The function returns a ndarray that contains 300 Float64s. I need to expand these Floats to their own columns. This is the sketchy way I've done this:
import spacy
import polars as pl
nlp = spacy.load('en_core_web_lg')
full = pl.LazyFrame([["apple", "banana", "orange"]], schema=['keyword'])
VECTOR_FIELD_NAMES = ['dim_' + str(x) for x in range(300)]
full = full.with_columns(
pl.col('keyword').map_elements(
lambda x: tuple(nlp(x).vector), return_dtype=pl.List(pl.Float64)
).list.to_struct(fields=VECTOR_FIELD_NAMES).struct.unnest()
)
full.collect()
This takes 11.5s to complete, which is >100 times slower than doing the computation outside of Polars.
Looking at the query plan, it reveals this:
naive plan: (run LazyFrame.explain(optimized=True) to see the optimized plan)
WITH_COLUMNS:
[col("keyword").map_list().list.to_struct().struct.field_by_name(dim_0)(),
col("keyword").map_list().list.to_struct().struct.field_by_name(dim_1)(),
col("keyword").map_list().list.to_struct().struct.field_by_name(dim_2)(),
col("keyword").map_list().list.to_struct().struct.field_by_name(dim_3)(),
col("keyword").map_list().list.to_struct().struct.field_by_name(dim_4)(),
col("keyword").map_list().list.to_struct().struct.field_by_name(dim_5)(),
col("keyword").map_list().list.to_struct().struct.field_by_name(dim_6)(),
col("keyword").map_list().list.to_struct().struct.field_by_name(dim_7)(),
col("keyword").map_list().list.to_struct().struct.field_by_name(dim_8)(),
col("keyword").map_list().list.to_struct().struct.field_by_name(dim_9)(),
col("keyword").map_list().list.to_struct().struct.field_by_name(dim_10)(),
...
It carries on like this for all 300 dims. I believe it might be computing nlp(<keyword>) for every cell of the output. Why might this be? How do I restructure my statements to avoid this?
It's due to how expression expansion works.
The expression level unnest expands into multiple expressions (one for each field)
pl.col("x").struct.unnest()
Would turn into
pl.col("x").struct.field("a")
pl.col("x").struct.field("b")
pl.col("x").struct.field("c")
Normally you don't notice as Polars caches expressions (CSE), but UDFs are not eligible for caching.
def udf(x):
print("Hello")
return x
df = pl.DataFrame({"x": [[1, 2, 3], [4, 5, 6]]})
df.with_columns(
pl.col.x.map_elements(udf, return_dtype=pl.List(pl.Int64))

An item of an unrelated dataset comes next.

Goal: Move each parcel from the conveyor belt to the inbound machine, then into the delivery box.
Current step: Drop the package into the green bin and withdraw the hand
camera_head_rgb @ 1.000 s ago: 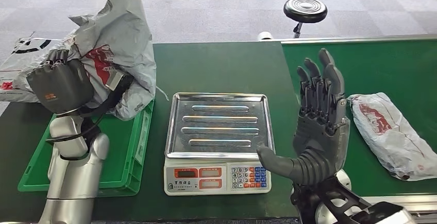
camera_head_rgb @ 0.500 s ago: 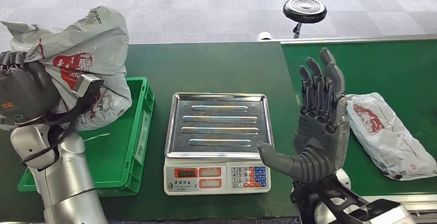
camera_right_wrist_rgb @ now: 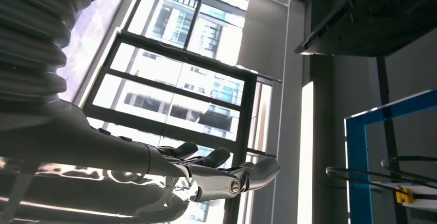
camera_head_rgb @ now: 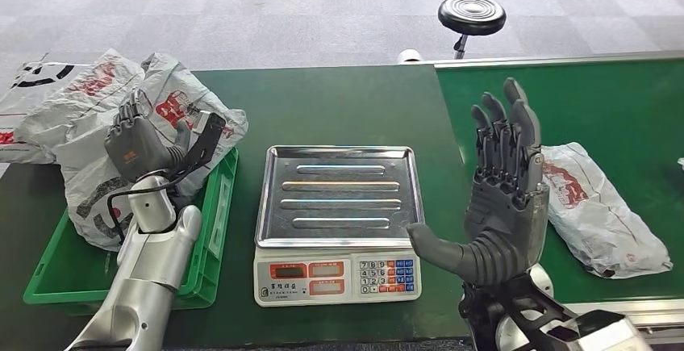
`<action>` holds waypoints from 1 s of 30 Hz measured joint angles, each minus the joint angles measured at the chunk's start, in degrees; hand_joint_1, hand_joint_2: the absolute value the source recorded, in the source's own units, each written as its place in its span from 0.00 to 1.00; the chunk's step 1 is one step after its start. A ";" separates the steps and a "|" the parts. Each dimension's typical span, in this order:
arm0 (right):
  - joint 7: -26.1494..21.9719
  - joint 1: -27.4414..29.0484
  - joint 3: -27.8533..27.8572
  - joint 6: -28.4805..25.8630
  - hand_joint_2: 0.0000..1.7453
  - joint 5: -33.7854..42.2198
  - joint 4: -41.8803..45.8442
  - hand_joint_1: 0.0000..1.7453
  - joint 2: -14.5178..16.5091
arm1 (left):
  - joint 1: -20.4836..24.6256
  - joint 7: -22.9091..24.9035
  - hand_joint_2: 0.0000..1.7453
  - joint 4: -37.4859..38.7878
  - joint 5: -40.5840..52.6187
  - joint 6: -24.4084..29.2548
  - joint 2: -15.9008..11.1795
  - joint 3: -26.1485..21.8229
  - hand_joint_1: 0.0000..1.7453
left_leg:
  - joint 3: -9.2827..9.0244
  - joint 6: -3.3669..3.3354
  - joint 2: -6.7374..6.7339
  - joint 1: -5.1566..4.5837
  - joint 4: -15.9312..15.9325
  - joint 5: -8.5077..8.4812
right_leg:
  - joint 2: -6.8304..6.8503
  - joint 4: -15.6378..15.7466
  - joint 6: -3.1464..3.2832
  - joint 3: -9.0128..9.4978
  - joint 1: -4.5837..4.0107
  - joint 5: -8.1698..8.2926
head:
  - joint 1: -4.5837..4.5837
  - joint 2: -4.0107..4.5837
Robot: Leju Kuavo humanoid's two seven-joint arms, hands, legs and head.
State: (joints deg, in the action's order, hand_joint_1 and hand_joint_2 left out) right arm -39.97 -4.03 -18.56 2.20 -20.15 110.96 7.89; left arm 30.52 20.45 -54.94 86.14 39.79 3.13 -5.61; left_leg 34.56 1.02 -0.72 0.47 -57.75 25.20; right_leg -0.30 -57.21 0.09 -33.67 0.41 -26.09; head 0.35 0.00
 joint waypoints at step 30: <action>14.18 -3.25 6.30 -23.06 1.00 -28.53 -11.46 0.00 2.23 | -8.82 -27.68 0.00 -24.91 -8.01 0.34 5.99 -11.04 0.00 | 0.12 0.03 0.37 0.00 0.01 0.00 | 0.29 0.00 0.00 0.06 -0.11 -0.09 | 0.00 0.00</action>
State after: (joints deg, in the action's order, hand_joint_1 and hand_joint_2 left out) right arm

.list.to_struct(fields=['a', 'b', 'c'])
.struct.unnest()
)
It calls the UDF for each element.
Hello
Hello
Hello
Hello
Hello
Hello
You can use the unnest frame method instead.
df.with_columns(
pl.col.x.map_elements(udf, return_dtype=pl.List(pl.Int64))
.list.to_struct(fields=['a', 'b', 'c'])
.alias('y')
).unnest('y')
Hello
Hello